Because of residual sexuality, a maternal facultatively apomictic plant is able to produce more than just apomictic progeny. The production of such non-apomictic progeny has been studied in open-pollinated Pilosella rubra, a hexaploid species of hybridogenous origin.
The mixed-species population was studied in montane grasslands in the Krkonose Mts (the Sudetes). Progeny from achenes that were collected in the field were grown (2800 plants) and their DNA ploidy level was determined.
Based on maternal/progeny comparisons regarding ploidy level and morphology, most of the progenywas formed apomictically (91.0%), while the remainder (9.0%) consisted of trihaploids and various hybrids. In previous garden crossing experiments, the residual sexuality of P. rubra was 11.9%, not significantly different from the value found in the present study.
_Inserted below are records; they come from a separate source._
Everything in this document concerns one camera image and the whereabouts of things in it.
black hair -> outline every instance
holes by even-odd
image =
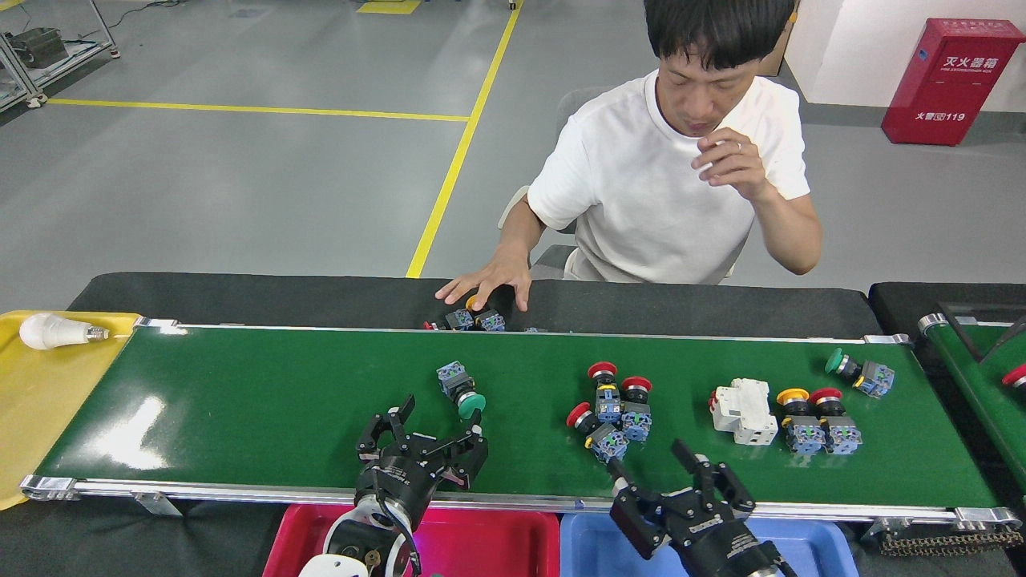
[[[794,0],[644,0],[648,40],[660,59],[687,48],[704,68],[736,68],[773,51]]]

green conveyor belt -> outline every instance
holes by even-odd
[[[1007,326],[963,324],[966,335],[986,354]],[[926,337],[937,347],[970,407],[997,447],[1019,487],[1026,491],[1026,390],[1010,389],[1001,377],[1026,363],[1026,334],[1020,334],[979,363],[950,324],[936,324]]]
[[[607,498],[604,467],[566,427],[593,400],[586,369],[609,360],[619,378],[647,377],[655,421],[647,445],[631,444],[636,479],[669,491],[690,485],[670,454],[683,438],[726,461],[759,501],[991,507],[996,501],[902,346],[849,344],[858,361],[895,370],[873,399],[827,375],[830,343],[554,334],[288,329],[136,330],[36,474],[267,487],[352,487],[354,445],[376,413],[417,396],[407,431],[456,433],[456,408],[435,370],[466,366],[488,399],[489,456],[477,493]],[[791,387],[845,390],[865,445],[854,455],[793,456],[733,443],[712,427],[709,393],[738,377]]]

white circuit breaker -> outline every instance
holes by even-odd
[[[770,445],[778,429],[768,396],[770,385],[754,379],[735,379],[728,387],[716,387],[709,397],[713,426],[733,432],[738,445]]]

light bulb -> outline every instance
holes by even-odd
[[[64,345],[103,341],[110,336],[110,331],[52,312],[40,312],[22,322],[18,335],[26,345],[38,350],[49,350]]]

black box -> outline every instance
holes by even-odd
[[[68,57],[61,31],[55,28],[33,28],[7,39],[29,68],[46,68]]]
Most of the hybrid progeny grown from seeds originated from a conjugation of parental reduced gametes (n+n hybrids) except for the octoploid hybrid of P. rubra with any of the tetraploid taxa (2n+n hybrid). The range of variation in DNA content within particular progeny categories/cytotypes reflected the origins of the progeny.
Examination of the species/cytotype composition of the population from which the achenes of P. rubra were collected, revealed hybrids of P. rubra established in the field and identified the co-occurring Pilosella species, some of which were the putative paternal parents of these hybrids. Based on a combination of morphology and ploidy level, hybrids of hexaploid P. rubra with the following Pilosella species were identified there: the tetraploid P. officinarum (hybrid P. xstoloniflora, pentaploid, hexaploid and octoploid plants, one of the hybrid plants was a somatic mosaic (4x+8x)), the diploid P. lactucella (tetraploid hybrid), the tetraploid P. floribunda (pentaploid hybrid) and the tetraploid P. iserana (pentaploid hybrid).
The facultatively apomictic P. rubra readily hybridizes as a maternal parent under field conditions, especially in species-rich populations. The progeny arising from these interspecific crosses increases the population diversity and may affect the evolution of such populations.